## WHAT YOU HAVE TO DO
Look through the records below for the line with "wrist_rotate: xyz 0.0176" and the line with "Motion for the", then return those lines and all lines between, exactly.

## PROVIDED MATERIAL
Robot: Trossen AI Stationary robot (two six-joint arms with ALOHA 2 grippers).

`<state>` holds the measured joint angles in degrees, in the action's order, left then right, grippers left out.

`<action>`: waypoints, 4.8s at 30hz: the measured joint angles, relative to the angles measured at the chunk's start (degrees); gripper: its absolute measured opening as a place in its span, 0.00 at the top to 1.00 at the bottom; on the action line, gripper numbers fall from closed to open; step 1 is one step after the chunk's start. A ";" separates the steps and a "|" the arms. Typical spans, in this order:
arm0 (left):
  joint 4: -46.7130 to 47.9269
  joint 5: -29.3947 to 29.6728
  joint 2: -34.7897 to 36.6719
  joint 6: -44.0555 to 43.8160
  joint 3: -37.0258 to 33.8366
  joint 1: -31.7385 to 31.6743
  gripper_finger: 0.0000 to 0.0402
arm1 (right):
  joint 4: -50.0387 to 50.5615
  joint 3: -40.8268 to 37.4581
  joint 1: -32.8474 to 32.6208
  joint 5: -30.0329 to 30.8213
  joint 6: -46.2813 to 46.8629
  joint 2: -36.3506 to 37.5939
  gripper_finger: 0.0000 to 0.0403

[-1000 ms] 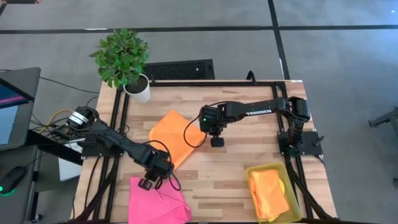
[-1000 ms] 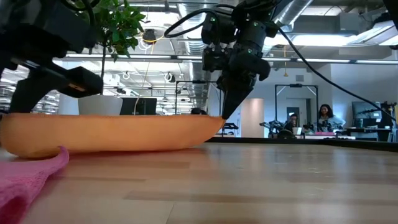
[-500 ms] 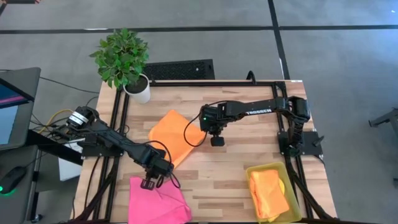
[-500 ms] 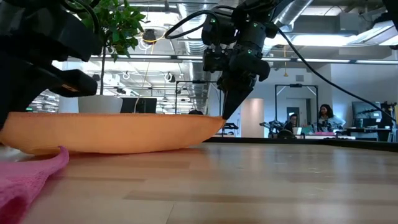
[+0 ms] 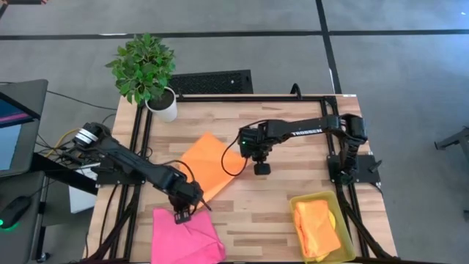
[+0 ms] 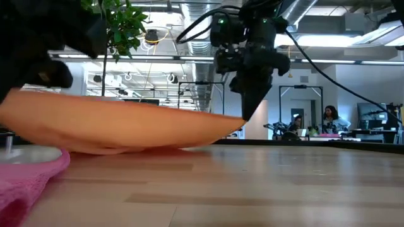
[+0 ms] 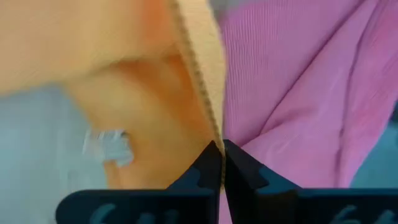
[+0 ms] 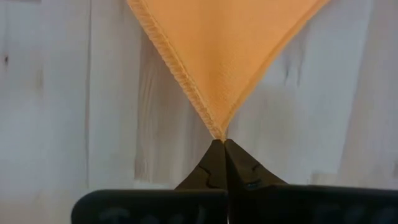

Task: Fold microfiber towels
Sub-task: Fold the orange cloth

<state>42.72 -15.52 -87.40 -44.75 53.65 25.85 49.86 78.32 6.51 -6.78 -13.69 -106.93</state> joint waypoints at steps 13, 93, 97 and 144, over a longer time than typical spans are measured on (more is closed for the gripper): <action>5.19 28.02 21.18 -19.74 -0.04 -2.49 1.00 | 4.58 -0.07 -0.42 7.67 8.10 13.19 1.00; 29.40 21.38 -0.89 -2.90 23.40 -5.85 1.00 | 13.64 -5.66 -19.97 15.84 34.02 12.72 0.99; 27.70 20.85 -0.91 -4.52 21.83 -5.60 1.00 | 13.22 -5.66 -19.73 15.84 31.93 10.47 0.99; 12.75 32.41 -0.89 13.70 5.75 -30.75 1.00 | 3.57 -5.68 0.45 21.87 25.60 10.07 0.93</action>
<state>55.46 16.89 -88.29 -31.05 59.40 -4.90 53.44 72.64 6.96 15.09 11.91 -96.86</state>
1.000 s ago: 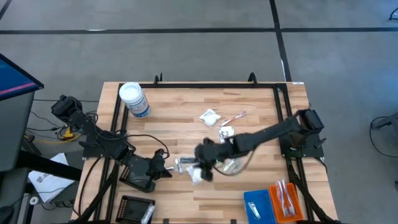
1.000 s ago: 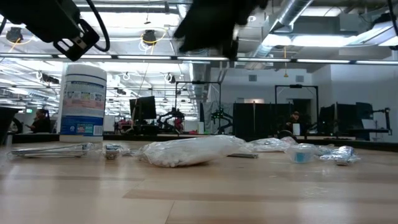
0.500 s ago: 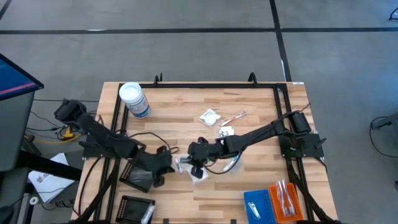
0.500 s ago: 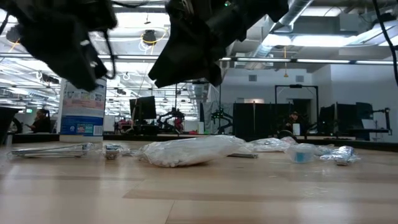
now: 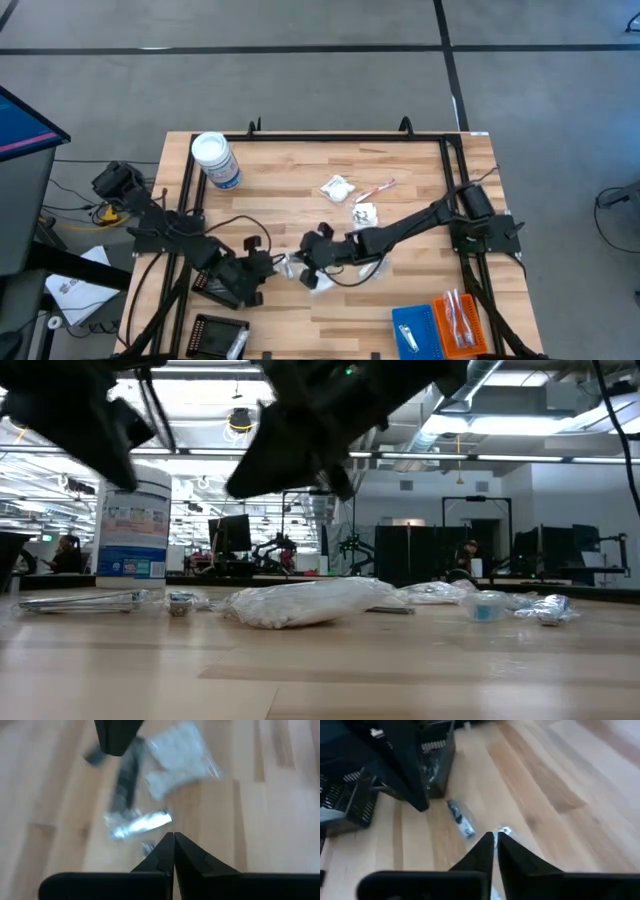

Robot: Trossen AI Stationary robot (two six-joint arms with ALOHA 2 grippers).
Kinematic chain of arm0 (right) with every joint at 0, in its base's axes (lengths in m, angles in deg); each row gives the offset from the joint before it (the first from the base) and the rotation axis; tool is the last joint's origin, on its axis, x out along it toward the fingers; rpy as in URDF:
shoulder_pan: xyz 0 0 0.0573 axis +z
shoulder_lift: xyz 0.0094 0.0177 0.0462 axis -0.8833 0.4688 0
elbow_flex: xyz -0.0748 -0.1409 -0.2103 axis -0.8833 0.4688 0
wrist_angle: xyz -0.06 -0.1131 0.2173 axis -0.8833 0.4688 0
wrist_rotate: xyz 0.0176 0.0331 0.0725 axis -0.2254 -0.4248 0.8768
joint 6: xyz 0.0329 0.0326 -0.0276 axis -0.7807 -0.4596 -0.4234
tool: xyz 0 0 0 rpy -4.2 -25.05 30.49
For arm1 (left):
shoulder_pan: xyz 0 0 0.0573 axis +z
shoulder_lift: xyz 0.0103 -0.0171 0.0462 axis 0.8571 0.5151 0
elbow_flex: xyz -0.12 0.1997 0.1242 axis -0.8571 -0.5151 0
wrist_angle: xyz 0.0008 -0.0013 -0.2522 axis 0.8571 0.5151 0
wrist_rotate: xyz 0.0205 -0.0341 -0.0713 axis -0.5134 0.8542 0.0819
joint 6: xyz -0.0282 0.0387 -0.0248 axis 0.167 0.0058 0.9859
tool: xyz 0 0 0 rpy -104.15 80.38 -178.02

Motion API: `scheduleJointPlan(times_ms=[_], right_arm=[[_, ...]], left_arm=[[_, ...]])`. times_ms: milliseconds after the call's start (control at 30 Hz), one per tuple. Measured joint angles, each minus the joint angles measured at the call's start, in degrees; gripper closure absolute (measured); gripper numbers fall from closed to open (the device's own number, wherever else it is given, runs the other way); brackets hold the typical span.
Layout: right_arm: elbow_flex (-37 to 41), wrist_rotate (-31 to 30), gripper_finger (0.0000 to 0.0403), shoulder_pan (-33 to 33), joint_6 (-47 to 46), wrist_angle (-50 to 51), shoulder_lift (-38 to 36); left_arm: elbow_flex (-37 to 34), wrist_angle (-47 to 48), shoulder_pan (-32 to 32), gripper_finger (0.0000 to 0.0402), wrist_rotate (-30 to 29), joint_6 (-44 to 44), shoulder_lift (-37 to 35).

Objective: Pick & Place Travel size toiletries
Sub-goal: Put the nail cutter into the blue bin

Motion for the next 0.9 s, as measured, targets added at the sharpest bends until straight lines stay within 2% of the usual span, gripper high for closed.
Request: scheduleJointPlan(times_ms=[67, 233, 400, 500, 900], right_arm=[[0.33, -0.29, 0.0398, 0.37, 0.24, 1.86, 0.24], [0.21, -3.21, 0.0395, 1.04, -0.18, 0.00, 1.86], [0.15, -8.19, 0.0399, 3.02, 1.25, -7.51, 3.74], [0.06, -9.73, 0.0399, 3.92, 3.64, -8.27, 3.57], [0.13, -11.42, 0.0401, 4.70, 5.91, -6.51, 3.57]], left_arm=[[-0.22, -0.19, 0.04, 0.0401, 2.10, 0.22, 0.63], [-0.19, -0.33, 3.47, 0.0401, 7.66, -1.33, 2.62], [-0.20, 0.36, 8.36, 0.0401, 14.87, -3.00, 5.16], [-0.22, 0.32, 9.77, 0.0401, 17.58, -3.05, 7.08], [0.15, -0.01, 12.41, 0.0401, 19.99, -2.02, 11.28]])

## TASK OUTPUT
wrist_rotate: xyz 0.0176 0.0331 0.0725 axis -0.2254 -0.4248 0.8768
joint 6: xyz 0.0329 0.0326 -0.0276 axis -0.7807 -0.4596 -0.4234
tool: xyz 0 0 0 rpy -4.2 -25.05 30.49
For arm1 (left):
shoulder_pan: xyz 0 0 0.0573 axis +z
shoulder_lift: xyz 0.0103 -0.0171 0.0462 axis 0.8571 0.5151 0
elbow_flex: xyz -0.12 0.1997 0.1242 axis -0.8571 -0.5151 0
wrist_angle: xyz 0.0008 -0.0013 -0.2522 axis 0.8571 0.5151 0
wrist_rotate: xyz 0.0205 -0.0341 -0.0713 axis -0.5134 0.8542 0.0819
joint 6: xyz -0.0282 0.0387 -0.0248 axis 0.167 0.0058 0.9859
tool: xyz 0 0 0 rpy -104.15 80.38 -178.02

Motion API: `scheduleJointPlan(times_ms=[_], right_arm=[[_, ...]], left_arm=[[_, ...]])`. times_ms: milliseconds after the call's start (control at 30 Hz), one per tuple. Measured joint angles, each minus the joint angles measured at the call's start, in degrees; gripper closure absolute (measured); gripper numbers fall from closed to open (the device's own number, wherever else it is given, runs the other way); brackets hold the typical span.
Layout: right_arm: elbow_flex (-37 to 41), wrist_rotate (-31 to 30), gripper_finger (0.0000 to 0.0403), shoulder_pan (-33 to 33), joint_6 (-47 to 46), wrist_angle (-50 to 51), shoulder_lift (-38 to 36); left_arm: elbow_flex (-37 to 34), wrist_angle (-47 to 48), shoulder_pan (-32 to 32), gripper_finger (0.0000 to 0.0402), wrist_rotate (-30 to 29), joint_6 (-44 to 44), shoulder_lift (-37 to 35).

Objective: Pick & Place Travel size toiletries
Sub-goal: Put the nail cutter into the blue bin

Motion for the next 0.9 s, as measured, targets added at the sharpest bends until straight lines stay within 2% of the usual span, gripper high for closed.

The answer given above is complete as it stands.